Jakarta, Gatra.com - Kementrian Pertahanan (Kemhan) baru-baru ini melakukan pembelian jet tempur Mirage 2000-5 bekas dari Qatar sejumlah 12 unit yang anggarannya mencapai Rp11,8 triliun. Kebijakan itu sontak mendapat kritikan dari DPR. Anggota Komisi I DPR Sukamta mempertanyakan efektivitas dan ketepatan pengadaan alutsista Kemhan. Menurutnya, pengadaan pesawat bekas bakal menimbulkan masalah di kemudian hari.
“Tidak ada perencanaan jangka panjang mengenai pembelian pesawat bekas ini. Alasan Kementerian Pertahanan membeli pesawat bekas dengan alasan lebih cepat dalam penyediaan alutsista dibandingkan dengan pembelian pesawat baru untuk menutupi berkurangnya alutsista menunjukan Kemhan tidak memiliki perencanaan strategis dan implementasi dengan baik,” ucap Sukamta.
Politikus PKS ini membeberkan sejumlah masalah lain yang akan muncul. Kemhan, lanjut Sukamta, tidak belajar dari banyak permasalahan yang muncul setelah 24 unit pesawat F-16 dari Amerika Serikat (AS) senilai US$750 juta tahun 2011 dengan biaya perawatan yang lebih mahal dibandingkan pesawat sejenis seperti Gripen dengan kemampuan tidak jauh berbeda.
Persoalan pertama yang ditengarai muncul adalah pengadaan pesawat tempur bekas tersebut berpotensi melanggar UU Nomor 16 Tahun 2012 mengenai industri pertahanan. “Partisipasi industri pertahanan di dalam negeri dalam pembuatan alutsista. Pembelian pesawat bekas jelas tidak melibatkan industri pertahanan dalam negeri sehingga alih teknologi dan penggunaan bahan baku pembuatan alutsista yang berasal dari dalam negeri tidak akan ada,” ujarnya.
Masalah kedua, tidak adanya jaminan ketersediaan suku cadang, perawatan dan perbaikan kerusakan pesawat dalam jangka panjang dari produsen pesawat. Menurutnya, jaminan support service hanya terbatas tiga tahun berpotensi menimbulkan masalah di masa depan. Ketiga, biaya perawatan atau maintenance akan tinggi.

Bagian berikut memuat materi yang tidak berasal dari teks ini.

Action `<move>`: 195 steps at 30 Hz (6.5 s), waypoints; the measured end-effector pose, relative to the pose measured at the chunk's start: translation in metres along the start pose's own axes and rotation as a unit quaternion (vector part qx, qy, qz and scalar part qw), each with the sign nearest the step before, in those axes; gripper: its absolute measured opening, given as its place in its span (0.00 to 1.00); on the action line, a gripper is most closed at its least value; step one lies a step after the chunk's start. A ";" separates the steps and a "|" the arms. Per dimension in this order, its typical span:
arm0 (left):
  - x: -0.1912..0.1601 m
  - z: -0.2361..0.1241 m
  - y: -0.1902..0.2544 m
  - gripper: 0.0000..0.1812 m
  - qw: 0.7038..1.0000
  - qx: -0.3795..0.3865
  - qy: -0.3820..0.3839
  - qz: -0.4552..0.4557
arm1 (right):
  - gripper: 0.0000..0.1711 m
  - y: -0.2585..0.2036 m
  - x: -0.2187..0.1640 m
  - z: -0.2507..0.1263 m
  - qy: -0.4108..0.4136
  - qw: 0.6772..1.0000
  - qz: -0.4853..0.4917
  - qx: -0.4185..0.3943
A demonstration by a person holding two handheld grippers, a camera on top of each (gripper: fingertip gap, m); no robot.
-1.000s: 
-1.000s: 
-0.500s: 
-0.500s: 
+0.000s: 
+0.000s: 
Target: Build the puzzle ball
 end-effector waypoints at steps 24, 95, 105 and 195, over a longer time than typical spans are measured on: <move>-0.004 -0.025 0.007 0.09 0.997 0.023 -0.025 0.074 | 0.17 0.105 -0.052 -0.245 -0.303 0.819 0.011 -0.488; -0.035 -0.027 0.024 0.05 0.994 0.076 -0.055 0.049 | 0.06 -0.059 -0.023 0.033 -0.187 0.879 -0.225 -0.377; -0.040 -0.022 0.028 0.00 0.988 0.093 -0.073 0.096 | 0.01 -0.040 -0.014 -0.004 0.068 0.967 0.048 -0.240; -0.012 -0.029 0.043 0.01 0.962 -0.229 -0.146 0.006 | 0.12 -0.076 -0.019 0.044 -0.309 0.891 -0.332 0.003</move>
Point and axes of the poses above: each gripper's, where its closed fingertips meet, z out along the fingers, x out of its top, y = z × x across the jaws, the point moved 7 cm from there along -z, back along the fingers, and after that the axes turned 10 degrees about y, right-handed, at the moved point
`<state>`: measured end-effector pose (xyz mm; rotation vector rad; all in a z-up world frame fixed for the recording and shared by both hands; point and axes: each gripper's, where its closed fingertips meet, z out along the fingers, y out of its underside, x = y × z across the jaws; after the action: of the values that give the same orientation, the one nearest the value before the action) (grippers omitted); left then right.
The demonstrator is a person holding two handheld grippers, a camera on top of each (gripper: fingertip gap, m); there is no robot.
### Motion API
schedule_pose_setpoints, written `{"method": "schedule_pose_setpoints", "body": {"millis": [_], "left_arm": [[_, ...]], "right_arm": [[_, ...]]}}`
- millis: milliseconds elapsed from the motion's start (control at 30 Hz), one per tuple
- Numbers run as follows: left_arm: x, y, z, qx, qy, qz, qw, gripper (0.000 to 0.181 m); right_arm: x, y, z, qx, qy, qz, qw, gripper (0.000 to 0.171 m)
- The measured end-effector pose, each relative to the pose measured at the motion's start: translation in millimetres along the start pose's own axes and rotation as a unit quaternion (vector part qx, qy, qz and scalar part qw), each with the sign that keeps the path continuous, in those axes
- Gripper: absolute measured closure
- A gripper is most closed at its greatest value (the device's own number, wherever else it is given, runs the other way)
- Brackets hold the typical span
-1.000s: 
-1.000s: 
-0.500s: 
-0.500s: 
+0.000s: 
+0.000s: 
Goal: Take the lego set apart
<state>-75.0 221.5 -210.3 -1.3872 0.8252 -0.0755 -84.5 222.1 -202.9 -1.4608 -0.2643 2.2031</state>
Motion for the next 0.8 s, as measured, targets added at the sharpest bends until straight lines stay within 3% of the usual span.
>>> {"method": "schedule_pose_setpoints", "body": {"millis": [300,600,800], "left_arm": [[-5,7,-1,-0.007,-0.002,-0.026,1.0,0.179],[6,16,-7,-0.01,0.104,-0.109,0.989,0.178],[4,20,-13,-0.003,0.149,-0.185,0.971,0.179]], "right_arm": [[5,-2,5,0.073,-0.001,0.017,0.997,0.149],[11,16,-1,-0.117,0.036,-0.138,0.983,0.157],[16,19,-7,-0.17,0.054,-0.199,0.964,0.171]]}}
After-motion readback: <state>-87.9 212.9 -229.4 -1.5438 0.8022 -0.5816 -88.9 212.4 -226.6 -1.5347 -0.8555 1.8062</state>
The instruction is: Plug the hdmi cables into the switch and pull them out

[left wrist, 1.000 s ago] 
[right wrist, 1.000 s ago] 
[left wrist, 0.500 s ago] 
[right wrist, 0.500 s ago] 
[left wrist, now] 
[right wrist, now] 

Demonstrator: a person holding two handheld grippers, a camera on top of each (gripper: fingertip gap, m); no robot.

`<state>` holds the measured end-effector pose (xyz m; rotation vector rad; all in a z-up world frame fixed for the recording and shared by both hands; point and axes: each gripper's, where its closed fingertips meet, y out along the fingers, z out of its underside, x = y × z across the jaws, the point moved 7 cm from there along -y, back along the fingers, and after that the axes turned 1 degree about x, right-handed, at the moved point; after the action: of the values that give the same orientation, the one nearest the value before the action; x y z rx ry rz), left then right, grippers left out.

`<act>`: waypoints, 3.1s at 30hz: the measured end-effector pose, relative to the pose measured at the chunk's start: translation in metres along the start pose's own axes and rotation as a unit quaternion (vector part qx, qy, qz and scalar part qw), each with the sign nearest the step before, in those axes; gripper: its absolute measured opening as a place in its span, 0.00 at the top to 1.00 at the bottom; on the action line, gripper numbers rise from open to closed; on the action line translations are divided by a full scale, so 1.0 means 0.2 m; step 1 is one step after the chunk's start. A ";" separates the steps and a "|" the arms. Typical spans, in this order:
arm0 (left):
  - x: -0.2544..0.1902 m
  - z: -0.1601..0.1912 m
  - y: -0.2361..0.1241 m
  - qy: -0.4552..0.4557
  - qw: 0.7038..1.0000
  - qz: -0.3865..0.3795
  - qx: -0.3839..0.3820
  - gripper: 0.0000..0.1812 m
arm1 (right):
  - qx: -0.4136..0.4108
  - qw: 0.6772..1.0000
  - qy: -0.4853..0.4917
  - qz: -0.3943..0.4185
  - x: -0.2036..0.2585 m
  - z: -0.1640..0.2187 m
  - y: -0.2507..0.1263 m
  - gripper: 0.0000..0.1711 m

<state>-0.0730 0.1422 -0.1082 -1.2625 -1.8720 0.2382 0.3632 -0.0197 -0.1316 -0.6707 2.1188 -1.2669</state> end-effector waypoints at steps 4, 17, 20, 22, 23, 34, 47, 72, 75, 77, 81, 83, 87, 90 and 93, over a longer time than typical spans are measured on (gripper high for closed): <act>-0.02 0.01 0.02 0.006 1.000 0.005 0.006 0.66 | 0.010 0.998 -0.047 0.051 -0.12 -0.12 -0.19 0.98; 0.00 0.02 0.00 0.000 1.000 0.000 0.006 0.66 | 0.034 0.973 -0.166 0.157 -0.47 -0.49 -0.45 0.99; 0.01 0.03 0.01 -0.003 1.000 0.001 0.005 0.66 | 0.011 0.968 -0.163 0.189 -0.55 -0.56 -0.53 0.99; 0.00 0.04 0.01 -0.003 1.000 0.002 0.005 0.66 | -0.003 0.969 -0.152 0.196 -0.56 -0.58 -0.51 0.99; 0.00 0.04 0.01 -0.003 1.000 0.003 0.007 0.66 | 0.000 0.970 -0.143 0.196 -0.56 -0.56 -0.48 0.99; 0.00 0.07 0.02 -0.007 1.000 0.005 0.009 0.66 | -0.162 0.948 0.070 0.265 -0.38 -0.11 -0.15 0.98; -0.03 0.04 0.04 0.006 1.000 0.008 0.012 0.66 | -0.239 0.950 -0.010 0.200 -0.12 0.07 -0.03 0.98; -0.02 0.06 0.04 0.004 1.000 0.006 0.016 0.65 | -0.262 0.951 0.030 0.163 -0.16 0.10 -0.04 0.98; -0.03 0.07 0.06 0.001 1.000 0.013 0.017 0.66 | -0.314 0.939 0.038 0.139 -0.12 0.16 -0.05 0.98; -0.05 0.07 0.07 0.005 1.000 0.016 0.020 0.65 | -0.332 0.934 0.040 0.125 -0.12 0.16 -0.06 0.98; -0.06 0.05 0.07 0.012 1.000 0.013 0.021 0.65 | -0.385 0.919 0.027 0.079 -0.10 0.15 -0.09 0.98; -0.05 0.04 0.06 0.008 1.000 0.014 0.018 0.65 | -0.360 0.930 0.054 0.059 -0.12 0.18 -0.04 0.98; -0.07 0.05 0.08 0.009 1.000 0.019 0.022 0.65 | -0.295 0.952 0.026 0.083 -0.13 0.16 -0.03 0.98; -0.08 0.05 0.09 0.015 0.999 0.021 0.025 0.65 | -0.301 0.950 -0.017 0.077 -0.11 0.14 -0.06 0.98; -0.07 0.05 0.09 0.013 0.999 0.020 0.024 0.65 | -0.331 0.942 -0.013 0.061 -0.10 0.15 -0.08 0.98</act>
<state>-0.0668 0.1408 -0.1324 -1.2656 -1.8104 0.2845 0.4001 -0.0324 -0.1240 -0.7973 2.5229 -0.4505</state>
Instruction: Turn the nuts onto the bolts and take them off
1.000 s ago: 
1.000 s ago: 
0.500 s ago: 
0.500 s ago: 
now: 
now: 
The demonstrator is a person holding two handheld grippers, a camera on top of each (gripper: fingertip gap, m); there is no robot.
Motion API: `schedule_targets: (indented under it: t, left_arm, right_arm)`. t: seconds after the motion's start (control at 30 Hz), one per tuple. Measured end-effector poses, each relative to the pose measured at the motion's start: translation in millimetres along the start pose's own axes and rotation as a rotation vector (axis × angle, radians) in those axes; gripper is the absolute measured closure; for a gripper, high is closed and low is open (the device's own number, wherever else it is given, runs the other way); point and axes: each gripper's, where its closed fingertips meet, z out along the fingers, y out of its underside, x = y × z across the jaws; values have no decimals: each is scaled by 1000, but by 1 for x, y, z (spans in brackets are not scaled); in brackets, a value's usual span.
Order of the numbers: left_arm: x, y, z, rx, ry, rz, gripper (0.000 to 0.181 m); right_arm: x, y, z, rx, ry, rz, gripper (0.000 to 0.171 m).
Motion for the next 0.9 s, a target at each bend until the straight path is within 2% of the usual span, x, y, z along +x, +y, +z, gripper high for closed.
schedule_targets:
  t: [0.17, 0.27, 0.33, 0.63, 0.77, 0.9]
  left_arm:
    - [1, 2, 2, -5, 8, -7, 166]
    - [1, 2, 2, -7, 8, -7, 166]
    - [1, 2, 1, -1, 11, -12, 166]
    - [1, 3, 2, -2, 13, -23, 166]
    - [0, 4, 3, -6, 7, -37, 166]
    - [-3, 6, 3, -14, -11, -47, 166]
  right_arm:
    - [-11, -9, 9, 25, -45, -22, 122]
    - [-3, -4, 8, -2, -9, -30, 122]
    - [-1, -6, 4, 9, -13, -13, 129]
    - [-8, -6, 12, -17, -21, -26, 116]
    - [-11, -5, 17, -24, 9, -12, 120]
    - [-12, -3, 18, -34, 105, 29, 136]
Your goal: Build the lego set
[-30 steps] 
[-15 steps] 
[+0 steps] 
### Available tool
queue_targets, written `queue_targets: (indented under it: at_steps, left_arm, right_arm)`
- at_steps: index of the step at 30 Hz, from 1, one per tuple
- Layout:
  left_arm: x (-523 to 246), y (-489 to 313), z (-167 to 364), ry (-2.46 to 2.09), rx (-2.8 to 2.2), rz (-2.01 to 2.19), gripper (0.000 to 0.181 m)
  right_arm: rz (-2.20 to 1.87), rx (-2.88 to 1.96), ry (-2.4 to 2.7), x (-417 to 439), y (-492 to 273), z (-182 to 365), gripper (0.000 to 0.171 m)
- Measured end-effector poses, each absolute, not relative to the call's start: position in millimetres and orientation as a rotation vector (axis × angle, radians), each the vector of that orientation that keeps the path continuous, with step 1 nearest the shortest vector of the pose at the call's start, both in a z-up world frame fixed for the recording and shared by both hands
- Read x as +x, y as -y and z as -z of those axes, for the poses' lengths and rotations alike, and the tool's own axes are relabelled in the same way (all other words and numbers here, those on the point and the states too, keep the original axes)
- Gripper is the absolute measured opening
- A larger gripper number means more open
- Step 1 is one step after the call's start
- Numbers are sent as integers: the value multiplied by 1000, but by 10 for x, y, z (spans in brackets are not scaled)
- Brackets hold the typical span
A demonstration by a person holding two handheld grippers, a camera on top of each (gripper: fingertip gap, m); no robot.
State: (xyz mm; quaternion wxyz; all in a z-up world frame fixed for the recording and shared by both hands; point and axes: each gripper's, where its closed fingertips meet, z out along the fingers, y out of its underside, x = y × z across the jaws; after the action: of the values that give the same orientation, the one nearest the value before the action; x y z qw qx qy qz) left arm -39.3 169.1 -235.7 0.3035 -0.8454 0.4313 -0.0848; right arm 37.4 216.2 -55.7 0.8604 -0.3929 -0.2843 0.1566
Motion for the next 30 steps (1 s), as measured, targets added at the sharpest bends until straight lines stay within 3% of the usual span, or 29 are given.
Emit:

“Pesawat Mirage 2000-5 telah dipakai Qatar sejak 26 tahun lalu. Sedangkan, usia aktif pesawat tempur antara 30-40 tahun. Artinya, sekitar 10 tahun lebih sedikit pesawat ini bisa dipakai secara optimal dengan catatan perawatan dan suku cadang tidak ada masalah,” ia menjelaskan.
Sukamta lantas mengingatkan bahwa pembelian pesawat Mirage 2000-5 ini bisa menjadi “bom waktu”. “Sepuluh tahun lagi, pesawat ini akan masuk museum. Anggaran pembelian nyaris Rp12 triliun belum termasuk perawatan. Pemakaian selama 10 tahunan, jika dibagi rata pertahun maka Indonesia setiap tahun menyisihkan lebih dari Rp1 trilliun untuk urusan pesawat bekas ini,” ujarnya.
Harga pesawat bekas menurutnya sangat mahal dan tidak efektif dalam usia penggunaan. Jika membeli pesawat baru, anggaran tersebut cukup untuk 12 pesawat tempur Boeing F/A-18E/F Super Hornet seharga US$ 67,4 juta Rp 968 miliar. “Bahkan bisa membeli pesawat tempur baru 9-10 buah kisaran harga Rp 1,2-1,3 triliun pesawat seperti: McDonnell Douglas F-15EX Strike Eagle, Sukhoi Su-35 Flanker E, Saab JAS 39E/F Gripen, Lockheed Martin F-35A,” paparnya.
Doktor lulusan Inggris ini meminta semua pihak terus mengawal dan mengkritisi keputusan Kemenhan ini agar kelak keputusan-keputusan strategis pertahanan tidak diambil secara serampangan.